__Aim of the exercise__
Each line at or after the one containing "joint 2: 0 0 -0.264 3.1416" should be transcribed exactly, up to and including the final line of the data.

__Supplied material__
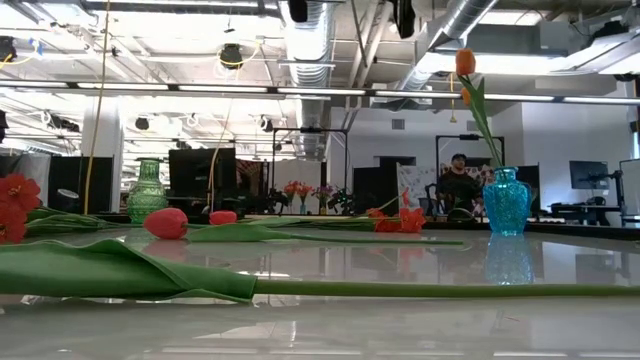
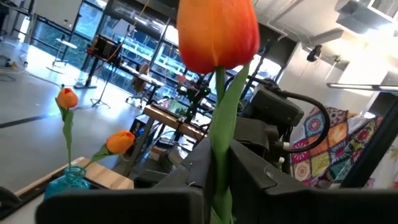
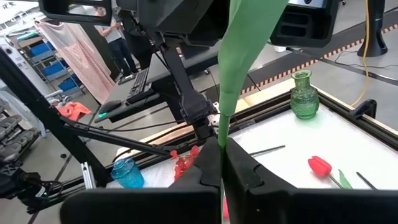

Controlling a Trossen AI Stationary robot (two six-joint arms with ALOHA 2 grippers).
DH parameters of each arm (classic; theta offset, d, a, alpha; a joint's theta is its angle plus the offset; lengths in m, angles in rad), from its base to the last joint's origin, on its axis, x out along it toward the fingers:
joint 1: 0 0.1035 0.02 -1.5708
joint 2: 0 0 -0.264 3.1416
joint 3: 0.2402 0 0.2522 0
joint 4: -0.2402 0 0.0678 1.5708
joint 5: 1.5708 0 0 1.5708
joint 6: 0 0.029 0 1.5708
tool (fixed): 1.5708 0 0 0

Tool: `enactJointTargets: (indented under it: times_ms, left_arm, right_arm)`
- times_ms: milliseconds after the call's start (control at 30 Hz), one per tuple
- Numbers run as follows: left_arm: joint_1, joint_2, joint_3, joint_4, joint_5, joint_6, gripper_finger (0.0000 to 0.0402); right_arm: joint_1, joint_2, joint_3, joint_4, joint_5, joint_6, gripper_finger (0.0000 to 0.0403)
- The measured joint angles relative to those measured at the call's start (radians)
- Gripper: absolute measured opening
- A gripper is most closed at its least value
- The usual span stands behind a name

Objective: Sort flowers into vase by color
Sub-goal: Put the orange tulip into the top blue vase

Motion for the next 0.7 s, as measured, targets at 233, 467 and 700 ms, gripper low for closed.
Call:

__Response for this exercise__
joint 2: 0 0 -0.264 3.1416
joint 3: 0.2402 0 0.2522 0
joint 4: -0.2402 0 0.0678 1.5708
joint 5: 1.5708 0 0 1.5708
joint 6: 0 0.029 0 1.5708
tool (fixed): 1.5708 0 0 0

Tool: `enactJointTargets: (indented under it: times_ms, left_arm, right_arm)`
- times_ms: milliseconds after the call's start (control at 30 Hz), one per tuple
- Numbers run as follows: left_arm: joint_1, joint_2, joint_3, joint_4, joint_5, joint_6, gripper_finger (0.0000 to 0.0402); right_arm: joint_1, joint_2, joint_3, joint_4, joint_5, joint_6, gripper_finger (0.0000 to 0.0403)
- The measured joint angles relative to those measured at the call's start (radians)
- Gripper: absolute measured opening
- A gripper is most closed at its least value
- The usual span stands behind a name

Objective: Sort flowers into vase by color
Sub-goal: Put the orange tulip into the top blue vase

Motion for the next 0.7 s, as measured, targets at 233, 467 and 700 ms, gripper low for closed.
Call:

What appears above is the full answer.